Brief:
Which of the lines in the data below contain the string "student"? Copy each of them.

Stored dataset items
******************************

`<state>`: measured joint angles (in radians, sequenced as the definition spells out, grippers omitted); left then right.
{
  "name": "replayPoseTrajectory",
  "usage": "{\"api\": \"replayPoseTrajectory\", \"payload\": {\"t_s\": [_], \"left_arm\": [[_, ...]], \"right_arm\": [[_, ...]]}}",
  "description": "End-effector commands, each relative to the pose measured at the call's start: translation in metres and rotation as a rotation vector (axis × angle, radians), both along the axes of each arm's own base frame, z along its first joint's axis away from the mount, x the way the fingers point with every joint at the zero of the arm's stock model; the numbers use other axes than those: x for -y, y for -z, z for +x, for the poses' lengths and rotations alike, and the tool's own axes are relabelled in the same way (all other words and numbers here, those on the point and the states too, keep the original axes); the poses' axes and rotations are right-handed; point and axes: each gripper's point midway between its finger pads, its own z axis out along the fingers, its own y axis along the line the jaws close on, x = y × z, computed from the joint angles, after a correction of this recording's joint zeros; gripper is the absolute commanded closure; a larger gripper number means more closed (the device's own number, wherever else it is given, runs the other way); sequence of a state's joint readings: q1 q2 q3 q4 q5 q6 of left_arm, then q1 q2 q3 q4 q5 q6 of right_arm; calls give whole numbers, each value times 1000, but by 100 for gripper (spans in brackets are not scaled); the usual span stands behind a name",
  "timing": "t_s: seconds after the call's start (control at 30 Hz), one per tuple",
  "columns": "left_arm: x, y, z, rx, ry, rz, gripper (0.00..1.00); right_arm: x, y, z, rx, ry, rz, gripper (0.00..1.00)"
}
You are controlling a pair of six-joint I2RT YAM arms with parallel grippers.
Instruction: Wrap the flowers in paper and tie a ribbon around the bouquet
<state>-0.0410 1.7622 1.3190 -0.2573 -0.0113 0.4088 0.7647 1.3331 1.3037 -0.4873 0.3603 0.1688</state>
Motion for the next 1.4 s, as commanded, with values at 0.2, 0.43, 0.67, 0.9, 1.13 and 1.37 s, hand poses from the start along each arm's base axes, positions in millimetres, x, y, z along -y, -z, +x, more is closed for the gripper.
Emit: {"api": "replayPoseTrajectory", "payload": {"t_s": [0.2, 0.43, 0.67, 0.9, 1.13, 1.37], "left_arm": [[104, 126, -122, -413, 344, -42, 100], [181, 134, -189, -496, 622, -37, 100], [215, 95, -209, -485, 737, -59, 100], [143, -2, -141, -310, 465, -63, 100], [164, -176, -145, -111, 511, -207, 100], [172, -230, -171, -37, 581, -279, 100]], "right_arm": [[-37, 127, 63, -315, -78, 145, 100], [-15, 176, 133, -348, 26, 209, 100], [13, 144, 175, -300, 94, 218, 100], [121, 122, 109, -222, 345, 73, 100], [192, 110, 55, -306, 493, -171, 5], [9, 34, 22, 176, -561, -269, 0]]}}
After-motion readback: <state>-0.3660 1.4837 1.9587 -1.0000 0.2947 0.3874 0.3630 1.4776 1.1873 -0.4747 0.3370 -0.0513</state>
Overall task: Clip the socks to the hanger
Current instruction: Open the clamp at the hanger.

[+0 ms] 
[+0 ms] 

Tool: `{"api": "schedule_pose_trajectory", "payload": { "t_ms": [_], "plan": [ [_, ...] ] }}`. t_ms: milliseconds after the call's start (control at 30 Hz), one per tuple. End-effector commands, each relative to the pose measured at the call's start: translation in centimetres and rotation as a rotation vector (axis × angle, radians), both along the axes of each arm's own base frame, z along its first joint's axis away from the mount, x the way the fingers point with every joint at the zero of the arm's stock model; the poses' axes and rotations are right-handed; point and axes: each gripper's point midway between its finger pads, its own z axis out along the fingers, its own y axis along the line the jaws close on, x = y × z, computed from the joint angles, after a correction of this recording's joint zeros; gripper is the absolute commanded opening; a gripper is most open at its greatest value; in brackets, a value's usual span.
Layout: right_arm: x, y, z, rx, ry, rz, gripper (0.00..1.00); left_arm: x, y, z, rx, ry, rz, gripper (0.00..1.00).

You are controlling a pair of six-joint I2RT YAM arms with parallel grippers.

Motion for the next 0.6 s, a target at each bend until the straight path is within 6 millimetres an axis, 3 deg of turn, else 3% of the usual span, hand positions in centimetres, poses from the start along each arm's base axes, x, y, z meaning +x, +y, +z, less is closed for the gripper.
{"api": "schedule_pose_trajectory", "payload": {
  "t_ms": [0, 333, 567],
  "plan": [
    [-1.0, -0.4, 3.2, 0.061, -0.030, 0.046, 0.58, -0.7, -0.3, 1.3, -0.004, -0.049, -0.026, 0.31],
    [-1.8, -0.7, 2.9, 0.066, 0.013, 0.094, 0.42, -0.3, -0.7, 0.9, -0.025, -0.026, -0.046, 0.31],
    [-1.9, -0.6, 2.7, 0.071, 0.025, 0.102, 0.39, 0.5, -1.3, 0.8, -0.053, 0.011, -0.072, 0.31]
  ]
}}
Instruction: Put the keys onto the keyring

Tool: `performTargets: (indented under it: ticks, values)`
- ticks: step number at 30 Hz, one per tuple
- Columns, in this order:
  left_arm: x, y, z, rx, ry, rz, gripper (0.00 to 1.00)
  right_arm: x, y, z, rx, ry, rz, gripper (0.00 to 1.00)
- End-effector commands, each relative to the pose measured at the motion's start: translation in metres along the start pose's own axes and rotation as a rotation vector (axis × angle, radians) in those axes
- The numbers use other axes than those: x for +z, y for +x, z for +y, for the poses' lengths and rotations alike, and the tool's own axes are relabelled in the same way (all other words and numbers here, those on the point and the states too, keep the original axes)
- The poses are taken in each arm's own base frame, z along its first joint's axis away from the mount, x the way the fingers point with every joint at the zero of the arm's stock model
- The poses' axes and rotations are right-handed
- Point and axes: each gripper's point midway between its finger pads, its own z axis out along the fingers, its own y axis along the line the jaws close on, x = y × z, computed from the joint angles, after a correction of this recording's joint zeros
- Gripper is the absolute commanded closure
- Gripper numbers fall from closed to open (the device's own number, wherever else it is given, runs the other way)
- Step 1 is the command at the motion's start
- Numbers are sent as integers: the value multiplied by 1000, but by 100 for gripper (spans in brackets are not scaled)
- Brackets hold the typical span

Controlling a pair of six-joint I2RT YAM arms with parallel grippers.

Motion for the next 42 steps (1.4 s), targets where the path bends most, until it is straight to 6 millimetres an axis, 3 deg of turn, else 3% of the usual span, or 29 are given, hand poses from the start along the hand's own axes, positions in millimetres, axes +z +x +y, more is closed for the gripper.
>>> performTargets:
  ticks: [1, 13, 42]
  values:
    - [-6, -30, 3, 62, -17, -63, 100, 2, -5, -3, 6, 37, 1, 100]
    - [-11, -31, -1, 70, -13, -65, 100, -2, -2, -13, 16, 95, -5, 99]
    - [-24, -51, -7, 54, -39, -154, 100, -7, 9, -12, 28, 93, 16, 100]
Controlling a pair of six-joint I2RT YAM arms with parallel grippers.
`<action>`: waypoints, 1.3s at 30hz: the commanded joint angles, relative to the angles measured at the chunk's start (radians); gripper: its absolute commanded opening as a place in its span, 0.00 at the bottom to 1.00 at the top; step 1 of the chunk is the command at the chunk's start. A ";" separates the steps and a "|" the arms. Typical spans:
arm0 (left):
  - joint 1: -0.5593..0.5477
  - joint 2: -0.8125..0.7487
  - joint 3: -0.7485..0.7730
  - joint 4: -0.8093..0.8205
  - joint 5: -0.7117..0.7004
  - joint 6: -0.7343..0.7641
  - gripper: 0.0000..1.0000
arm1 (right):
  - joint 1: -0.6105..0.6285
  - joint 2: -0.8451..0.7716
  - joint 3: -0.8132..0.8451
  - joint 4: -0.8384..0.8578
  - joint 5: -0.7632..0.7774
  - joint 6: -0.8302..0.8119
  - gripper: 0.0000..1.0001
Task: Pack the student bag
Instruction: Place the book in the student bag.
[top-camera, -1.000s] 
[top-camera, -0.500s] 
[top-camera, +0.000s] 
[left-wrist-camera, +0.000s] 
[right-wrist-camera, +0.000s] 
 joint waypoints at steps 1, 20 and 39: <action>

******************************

Task output:
Task: Pack the student bag
Instruction: Place the book in the student bag.

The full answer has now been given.